Scarecrow Press
Pages: 654
Trim: 6½ x 9¼
978-0-8108-6795-6 • Hardback • June 2013 • $246.00 • (£192.00)
978-0-8108-7982-9 • eBook • June 2013 • $233.50 • (£181.00)
Scott Rosenberg is presently a professor of history at Wittenberg University in Ohio and his specialization in Lesotho and Basotho culture and national identity. In this connection, he has written among other things Promises of Moshoeshoe: Culture, Nationalism, and Identity in Lesotho. He has visited Lesotho frequently, first in 1995-96, and more recently with Wittenberg students engaged in volunteer work.
Richard F. Weisfelder is a retired professor of political science at the University of Toledo, Ohio, who first visited Lesotho in 1965-66, taught international relations at the National University of Lesotho in 1995-96, and has returned several times since with groups of high school social studies teachers. Like Dr. Rosenberg, he has written extensively on the country and between them they produced the first edition of the Historical Dictionary of Lesotho.

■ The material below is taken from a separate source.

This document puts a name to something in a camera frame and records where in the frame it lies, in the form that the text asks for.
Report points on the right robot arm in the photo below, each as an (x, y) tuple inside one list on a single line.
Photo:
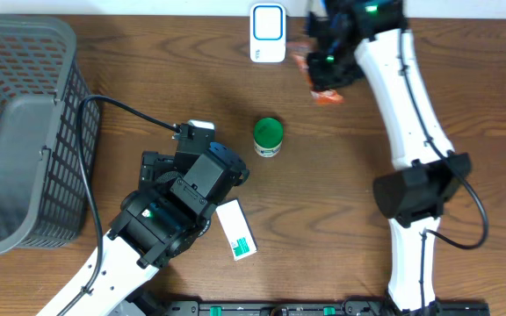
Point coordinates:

One of 50 dictionaries in Scarecrow’s Historical Dictionaries of Africa series, this volume was revised by Lesotho specialists Rosenberg, a historian, and Weisfelder, a political scientist. Following a succinct introduction to the African country of Lesotho (a landlocked country surrounded by South Africa), from prehistory to the 2012 elections, articles arranged A–Z address topics as diverse as Clothing, Migrant labor, and Wikileaks. This new edition includes more extensive articles on Lesotho following its 1966 independence as well as updated maps, a chronology, and a thematic bibliography.
— Booklist
This thorough successor to the authors' 2004 work of the same title brings reference coverage of the Kingdom of Lesotho’s complex history up to contemporary times and fills a long-standing gap in Africana (see ARBA 2005, entry 88). At nearly twice the size of its predecessor, it reflects the social conditions of the region during the past decade, emphasizing detailed coverage of the Basotho responsible for many of the political and historical events, their internal cultural institutions and organizations, and less the prominent colonial era figures and institutions. Entries are clearly written, with detailed cross-references indicated in bold type. A lengthy bibliography of recent publications greatly expands awareness of what has actually been written about Lesotho, while the chronology eaches from the early nineteenth-century formation of the Basotho kingdom through 2012, and is accompanied by maps, a royal genealogy, and heads of government. This work is most useful for college and university libraries supporting degree programs in political science, history, and African studies.